Reprinted from Newsletter 124, dated 2007 November

Change in the churches, old and new

Jim Nagel

A drawing showing a church interior. At the west end is a glass entrance. Above this, with stairs leading up to it, is a balcony area. On the east end are chairs arranged in curved rows. A drawing of a church interior as seen from above, revealing more of the layout. We now see that the east end has chairs arranged in ring segments, all surrounding a circular raised area near the front of the church. They are split into sections to provide walkways. At the north end of the church a door leads to an annex building. A drawing of a church as seen from an outdoor viewpoint above and to the northwest of the church. A roughly-square building has been added to the grounds on the north side of the church. It is shown with a green roof with a slot running through it north to south.

Three drawings showing the possible new look for St John’s inside and out. (Michael Drury Architects, Salisbury)

Both of Glastonbury’s parish churches are proposing the most extensive interior reorderings that have taken place in 150 years. In both cases the idea is to clear away the fixed Victorian pews, leaving a flexible space that would allow a range of community activities.

This would return the buildings to the open appearance they had several centuries ago. Cathedrals and most Orthodox churches have never had pews.

Traditionally, the rector (in both Glastonbury parishes that was the Abbot, and now the Church Commissioners) is responsible for the upkeep of the chancel, set aside for worship, and local people built the nave, the main body of the building. The nave was the town’s largest covered space and was used for everything from festivals to markets till the Reformation and Victorian reserved-for-religion attitude set in.

St John’s and St Benedict’s PCCs (parochial church councils) have both decided that changes today are essential if the church buildings are to survive for future generations. Small congregations and other financial supporters cannot alone bear the burden of maintaining a Grade I heritage building; moreover, the church’s purpose is for all in the parish.

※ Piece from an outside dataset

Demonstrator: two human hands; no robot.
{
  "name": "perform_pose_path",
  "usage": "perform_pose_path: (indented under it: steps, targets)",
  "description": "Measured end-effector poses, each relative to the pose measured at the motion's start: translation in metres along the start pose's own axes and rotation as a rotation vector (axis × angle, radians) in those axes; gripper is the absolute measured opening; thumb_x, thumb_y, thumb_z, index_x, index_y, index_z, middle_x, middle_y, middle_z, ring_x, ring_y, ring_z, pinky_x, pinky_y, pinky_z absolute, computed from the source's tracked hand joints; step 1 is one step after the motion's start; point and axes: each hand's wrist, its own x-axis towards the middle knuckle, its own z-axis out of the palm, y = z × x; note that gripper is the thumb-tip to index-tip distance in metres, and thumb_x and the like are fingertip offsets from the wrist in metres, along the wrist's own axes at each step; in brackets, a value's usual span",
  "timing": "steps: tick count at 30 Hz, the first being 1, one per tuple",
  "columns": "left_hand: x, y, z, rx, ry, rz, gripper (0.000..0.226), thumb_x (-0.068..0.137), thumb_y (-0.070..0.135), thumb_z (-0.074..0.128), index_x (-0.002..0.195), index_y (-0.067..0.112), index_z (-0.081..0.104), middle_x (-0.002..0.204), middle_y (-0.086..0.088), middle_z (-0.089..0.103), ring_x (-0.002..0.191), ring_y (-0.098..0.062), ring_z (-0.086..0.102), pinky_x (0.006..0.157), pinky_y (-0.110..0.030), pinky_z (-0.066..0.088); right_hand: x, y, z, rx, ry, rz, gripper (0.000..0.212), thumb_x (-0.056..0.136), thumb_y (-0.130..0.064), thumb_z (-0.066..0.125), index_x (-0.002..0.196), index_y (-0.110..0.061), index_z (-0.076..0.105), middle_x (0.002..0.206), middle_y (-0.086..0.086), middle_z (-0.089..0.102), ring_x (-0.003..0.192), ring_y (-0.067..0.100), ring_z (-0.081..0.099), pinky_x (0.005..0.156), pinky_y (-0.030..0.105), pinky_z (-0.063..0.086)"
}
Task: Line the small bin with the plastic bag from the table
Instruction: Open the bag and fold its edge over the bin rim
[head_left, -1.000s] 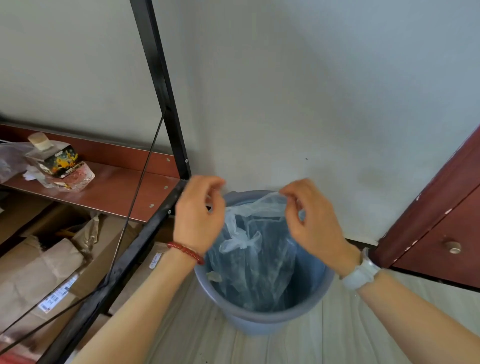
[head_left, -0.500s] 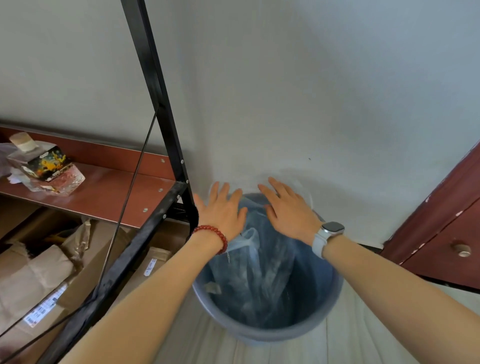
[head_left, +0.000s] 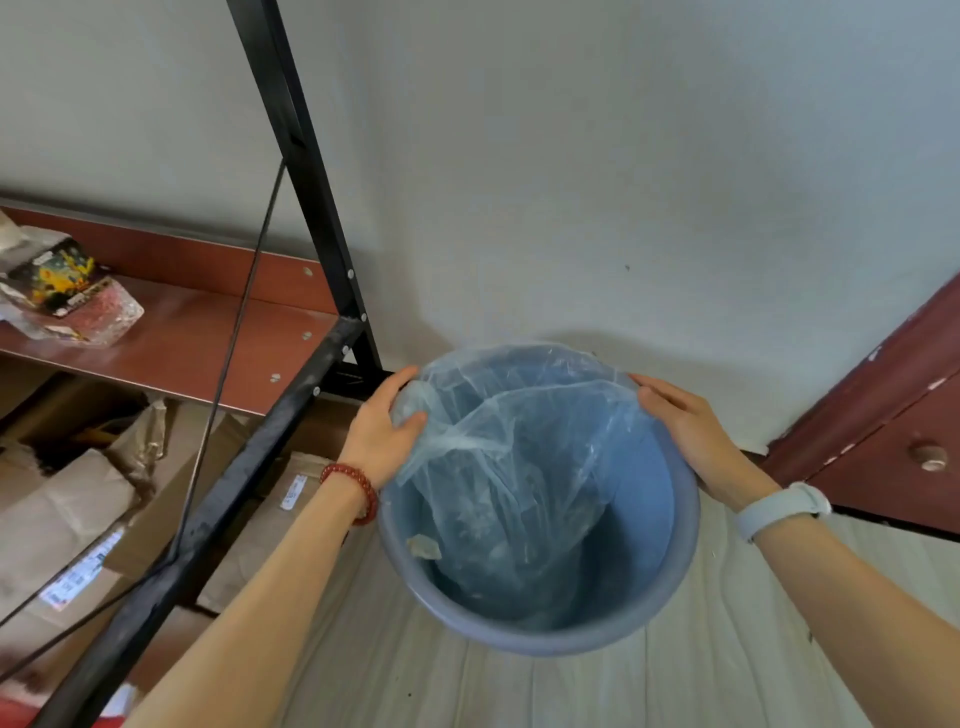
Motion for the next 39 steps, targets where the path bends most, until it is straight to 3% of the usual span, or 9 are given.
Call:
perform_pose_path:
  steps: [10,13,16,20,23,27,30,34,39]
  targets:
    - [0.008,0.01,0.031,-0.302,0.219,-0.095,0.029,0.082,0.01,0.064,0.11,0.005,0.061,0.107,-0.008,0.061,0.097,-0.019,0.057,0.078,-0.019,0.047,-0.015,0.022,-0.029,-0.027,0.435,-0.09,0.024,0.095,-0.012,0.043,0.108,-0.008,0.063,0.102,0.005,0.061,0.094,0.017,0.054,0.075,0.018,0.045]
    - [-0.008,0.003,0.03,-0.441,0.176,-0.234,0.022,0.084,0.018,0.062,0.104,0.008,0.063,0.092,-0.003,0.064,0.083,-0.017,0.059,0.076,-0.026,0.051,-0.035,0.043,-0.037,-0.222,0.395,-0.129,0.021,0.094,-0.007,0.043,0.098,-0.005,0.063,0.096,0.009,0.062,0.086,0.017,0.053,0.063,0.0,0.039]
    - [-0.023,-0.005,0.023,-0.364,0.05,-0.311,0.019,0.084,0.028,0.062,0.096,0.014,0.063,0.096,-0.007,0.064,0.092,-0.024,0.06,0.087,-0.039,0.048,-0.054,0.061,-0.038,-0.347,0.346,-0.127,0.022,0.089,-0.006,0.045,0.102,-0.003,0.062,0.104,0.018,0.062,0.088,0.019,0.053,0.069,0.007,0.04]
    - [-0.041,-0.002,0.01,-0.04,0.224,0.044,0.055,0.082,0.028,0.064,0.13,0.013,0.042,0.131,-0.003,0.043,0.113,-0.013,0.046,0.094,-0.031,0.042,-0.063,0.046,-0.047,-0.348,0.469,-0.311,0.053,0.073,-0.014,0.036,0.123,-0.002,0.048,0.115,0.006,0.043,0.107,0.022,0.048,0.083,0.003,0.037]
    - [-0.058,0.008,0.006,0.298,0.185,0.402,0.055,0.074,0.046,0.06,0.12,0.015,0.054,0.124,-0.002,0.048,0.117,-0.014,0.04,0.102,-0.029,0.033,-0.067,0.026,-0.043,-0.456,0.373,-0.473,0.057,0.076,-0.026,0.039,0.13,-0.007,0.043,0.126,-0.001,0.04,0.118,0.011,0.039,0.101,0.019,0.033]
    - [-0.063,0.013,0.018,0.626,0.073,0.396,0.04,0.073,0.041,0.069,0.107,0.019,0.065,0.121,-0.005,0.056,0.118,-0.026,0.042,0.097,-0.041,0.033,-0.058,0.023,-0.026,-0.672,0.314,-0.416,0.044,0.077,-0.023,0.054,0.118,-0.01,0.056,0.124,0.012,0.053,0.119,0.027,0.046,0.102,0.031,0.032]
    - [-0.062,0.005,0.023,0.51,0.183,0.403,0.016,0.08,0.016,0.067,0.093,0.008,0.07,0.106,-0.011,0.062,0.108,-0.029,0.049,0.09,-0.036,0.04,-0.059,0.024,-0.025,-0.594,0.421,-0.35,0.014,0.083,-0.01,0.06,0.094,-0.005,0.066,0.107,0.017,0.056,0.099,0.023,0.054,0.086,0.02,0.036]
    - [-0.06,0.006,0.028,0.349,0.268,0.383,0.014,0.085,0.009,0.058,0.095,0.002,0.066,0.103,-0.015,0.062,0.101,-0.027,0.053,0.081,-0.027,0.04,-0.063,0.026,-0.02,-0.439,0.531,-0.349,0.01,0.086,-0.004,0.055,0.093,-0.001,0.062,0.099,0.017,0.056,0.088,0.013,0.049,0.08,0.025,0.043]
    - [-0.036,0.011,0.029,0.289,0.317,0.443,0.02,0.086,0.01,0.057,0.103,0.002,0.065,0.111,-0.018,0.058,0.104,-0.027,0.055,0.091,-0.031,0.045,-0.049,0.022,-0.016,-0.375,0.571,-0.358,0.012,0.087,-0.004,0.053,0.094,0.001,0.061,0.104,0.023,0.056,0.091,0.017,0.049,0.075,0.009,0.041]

After several years of discussion, architects showed proposals in October to church and public meetings. Detailed measurements at St John’s enabled computer-generated views from all angles. Pews would be removed and the floor made level throughout. The movable altar could be placed more centrally. Glass inner doors under the tower would let the great west door be open for a view down the whole length of the church. A gallery floor in the west end would have rooms for interviews and offices, with glass walls to let light through. A new low-level vestry outside the north door — for robing, choir practice, storage and accessible loos — could have a turf roof.

Proposals at St Ben’s are at an earlier stage. Acoustically, the building is better than St John’s for concerts, and flexible seating would be an improvement over pews. Kitchen and loos would be made in the tower and present vestry.

It’s happened before

Neill Bonham put a historical context to the proposals in his illustrated talk, “Five centuries of change at St John’s”, in the church on Friday (November 9). Neill has been part of St John’s for 46 years, for many years as a churchwarden, and studied his predecessors’ records going back hundreds of years.

The theme of his talk was how attitudes to worship and life after death have shaped what people do in churches and why successive ages furnish them as they do. The medieval church had many chantry altars with priests paid to pray for souls in purgatory — more was spent than on modern insurance. The Reformation swept altars away, along with rood screens, frescoed walls and stained glass. Box pews and pulpits and organs and a gallery in the tower came and went, and John Cammell’s tomb trekked to all corners.

The last major refurbishment was in 1857 by George Gilbert Scott (in the news as his St Pancras station reopens, high Gothic and hi-tech). His pews have stayed put but his pulpit and font and the organ, and Mr Cammell, have moved often.